Newspapers and magazines won't be the only media outlets endorsing presidential candidates this election cycle.
Popular tech blog TechCrunch will make its own picks for president, giving its opinionated readership a voice on policy issues close to tech-savvy Americans' hearts.
Starting today, TechCrunch, which is read by more than 400,000 people monthly according to Nielsen/NetRatings, will allow readers to vote on its site for a Republican and a Democratic presidential candidate based on the candidate's stance on issues such as net neutrality and ID theft.
"What really surprised me is how much my readers wanted to see this information. Candidates are seeing that it's not only important to jump on Facebook and YouTube … but it's also important to outline their policies on some of these issues," Michael Arrington, the blog's founder and co-editor, told ABC News. "We're not talking about issues that have a huge moral [impact], but they're issues that are really hard to understand."
At primaries.techcrunch.com, readers can vote for a candidate and read more information on his or her positions on issues including technology education, immigration and H1B visas, the wireless spectrum, intellectual property and renewable energy, among others. Voting ends Jan. 18 and users will be allowed to vote once per day.
The idea for reader-endorsed candidates began after users responded strongly to the site's podcasts with candidates this fall, Arrington said. In the segments, candidates discussed — openly, for the most part, according to Arrington — their stance on various tech issues.
"The idea just sort of evolved. We reached out to really all of the candidates to do podcasts with them," Arrington said. "It became pretty clear a lot of these issues were pretty important to our readers."
So far, the site has featured former Massachusetts Republican Gov. Mitt Romney, Sen. John McCain, R-Ariz., Sen. Mike Gravel, D-Alaska, Sen. Barack Obama, D-Ill. and former Democratic Sen. John Edwards of North Carolina. The blog will try to interview all of them, according to Arrington, who said that he was surprised at the access the site was granted.
"To some extent we've forced the candidates to think hard about these issues when they otherwise might not have," he said. "They went to a lot of trouble to make sure they had a real position on net neutrality."
Arrington attributed that access both to candidates' heightened awareness of social networking tools and online video as well as to the site's apolitical stance.
"We just talk about technology," he said.
Candidates with libertarian leanings, like Gravel, a Democrat, and Rep.
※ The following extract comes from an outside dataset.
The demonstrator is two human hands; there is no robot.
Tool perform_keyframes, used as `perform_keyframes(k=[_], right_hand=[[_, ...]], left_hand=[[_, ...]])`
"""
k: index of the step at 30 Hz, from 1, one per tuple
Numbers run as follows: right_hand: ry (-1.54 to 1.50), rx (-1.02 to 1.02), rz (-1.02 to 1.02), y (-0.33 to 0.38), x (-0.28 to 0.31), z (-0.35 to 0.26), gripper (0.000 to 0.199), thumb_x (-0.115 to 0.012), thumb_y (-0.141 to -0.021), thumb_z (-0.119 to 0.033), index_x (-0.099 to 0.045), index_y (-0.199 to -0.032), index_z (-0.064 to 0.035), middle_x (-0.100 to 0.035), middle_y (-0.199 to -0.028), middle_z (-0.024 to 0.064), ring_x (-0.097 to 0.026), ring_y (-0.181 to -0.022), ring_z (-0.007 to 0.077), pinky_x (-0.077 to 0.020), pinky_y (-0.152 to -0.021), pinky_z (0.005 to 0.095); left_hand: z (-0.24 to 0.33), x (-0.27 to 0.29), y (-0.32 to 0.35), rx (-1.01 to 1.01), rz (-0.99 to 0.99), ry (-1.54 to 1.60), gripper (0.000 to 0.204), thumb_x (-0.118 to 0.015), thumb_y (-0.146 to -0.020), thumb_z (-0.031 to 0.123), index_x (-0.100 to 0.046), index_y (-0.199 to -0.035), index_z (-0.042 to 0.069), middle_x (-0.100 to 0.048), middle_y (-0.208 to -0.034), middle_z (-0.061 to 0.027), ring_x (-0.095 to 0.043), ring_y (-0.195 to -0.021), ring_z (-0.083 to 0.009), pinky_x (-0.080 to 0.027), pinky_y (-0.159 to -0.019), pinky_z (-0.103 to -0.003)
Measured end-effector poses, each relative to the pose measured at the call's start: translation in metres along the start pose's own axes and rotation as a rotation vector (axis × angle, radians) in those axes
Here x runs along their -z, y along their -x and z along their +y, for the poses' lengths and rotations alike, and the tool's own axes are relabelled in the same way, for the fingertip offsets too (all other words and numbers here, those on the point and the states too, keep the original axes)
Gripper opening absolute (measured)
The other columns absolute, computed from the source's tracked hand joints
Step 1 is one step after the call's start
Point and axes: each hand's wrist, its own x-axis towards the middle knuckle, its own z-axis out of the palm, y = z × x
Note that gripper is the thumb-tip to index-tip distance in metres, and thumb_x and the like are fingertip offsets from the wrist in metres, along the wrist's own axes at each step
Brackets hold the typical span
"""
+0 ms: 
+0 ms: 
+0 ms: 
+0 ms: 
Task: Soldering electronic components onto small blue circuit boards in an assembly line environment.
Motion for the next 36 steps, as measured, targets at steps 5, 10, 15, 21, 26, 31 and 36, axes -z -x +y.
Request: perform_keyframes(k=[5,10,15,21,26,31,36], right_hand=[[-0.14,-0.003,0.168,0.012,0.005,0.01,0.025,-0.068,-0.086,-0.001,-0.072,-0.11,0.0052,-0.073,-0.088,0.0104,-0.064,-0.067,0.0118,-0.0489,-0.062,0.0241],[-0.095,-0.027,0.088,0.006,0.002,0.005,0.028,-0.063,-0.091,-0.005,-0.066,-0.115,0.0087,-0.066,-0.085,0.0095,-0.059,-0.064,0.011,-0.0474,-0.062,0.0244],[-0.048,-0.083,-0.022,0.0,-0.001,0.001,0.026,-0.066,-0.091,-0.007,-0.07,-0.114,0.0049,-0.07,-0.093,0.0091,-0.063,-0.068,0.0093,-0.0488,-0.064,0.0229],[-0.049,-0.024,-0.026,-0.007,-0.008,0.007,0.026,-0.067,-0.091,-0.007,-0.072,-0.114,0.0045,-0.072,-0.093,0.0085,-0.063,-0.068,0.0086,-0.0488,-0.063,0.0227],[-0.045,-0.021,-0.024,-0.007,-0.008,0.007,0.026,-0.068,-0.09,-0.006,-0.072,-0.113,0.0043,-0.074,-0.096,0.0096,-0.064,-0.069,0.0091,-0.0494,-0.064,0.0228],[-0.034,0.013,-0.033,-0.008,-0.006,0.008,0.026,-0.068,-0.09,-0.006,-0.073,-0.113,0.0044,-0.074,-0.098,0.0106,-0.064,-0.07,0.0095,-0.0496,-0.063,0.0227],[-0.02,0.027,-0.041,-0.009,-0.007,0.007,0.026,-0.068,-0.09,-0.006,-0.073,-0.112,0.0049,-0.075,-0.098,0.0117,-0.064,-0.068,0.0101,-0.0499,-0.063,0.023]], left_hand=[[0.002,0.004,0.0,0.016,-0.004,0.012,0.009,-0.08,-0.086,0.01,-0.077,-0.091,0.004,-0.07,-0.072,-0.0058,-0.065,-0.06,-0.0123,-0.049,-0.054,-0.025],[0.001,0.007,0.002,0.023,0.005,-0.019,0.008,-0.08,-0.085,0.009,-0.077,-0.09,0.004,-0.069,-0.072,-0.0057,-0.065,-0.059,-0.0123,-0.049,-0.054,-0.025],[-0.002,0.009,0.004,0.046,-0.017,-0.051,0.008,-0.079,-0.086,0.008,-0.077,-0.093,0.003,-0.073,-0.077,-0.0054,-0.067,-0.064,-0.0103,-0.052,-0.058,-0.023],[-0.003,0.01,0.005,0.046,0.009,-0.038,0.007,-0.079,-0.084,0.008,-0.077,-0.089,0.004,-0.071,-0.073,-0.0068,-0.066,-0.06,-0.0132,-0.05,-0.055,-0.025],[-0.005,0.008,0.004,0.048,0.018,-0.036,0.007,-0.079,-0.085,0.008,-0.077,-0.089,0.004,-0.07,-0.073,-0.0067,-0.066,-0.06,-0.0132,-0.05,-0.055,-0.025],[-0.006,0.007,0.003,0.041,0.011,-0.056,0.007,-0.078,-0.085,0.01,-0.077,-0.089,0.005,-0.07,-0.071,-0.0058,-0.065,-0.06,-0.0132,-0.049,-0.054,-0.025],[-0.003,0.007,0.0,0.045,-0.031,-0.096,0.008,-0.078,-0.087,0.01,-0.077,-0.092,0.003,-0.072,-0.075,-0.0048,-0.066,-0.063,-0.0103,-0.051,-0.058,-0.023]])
Ron Paul, R-Texas, a Republican, are undeniably Silicon Valley favorites. Paul has an extraordinarily active fan base on the Web, which he demonstrated during a record-breaking fundraising period of about $6 million in 24 hours.
Still, Arrington doesn't believe Gravel's and Paul's Web popularity has automatically determined the vote's outcome. The site will also be watching for Web bots set up to skew the vote for a certain candidate.
"Obama seems to be the lead in [a] number of comments" on the site, Arrington said. "There's a difference in fraud and the skewed voting ideals of Silicon Valley."
Whatever the outcome, endorsements rarely have a huge impact on elections, according to Rick Klein, ABC News' senior political reporter.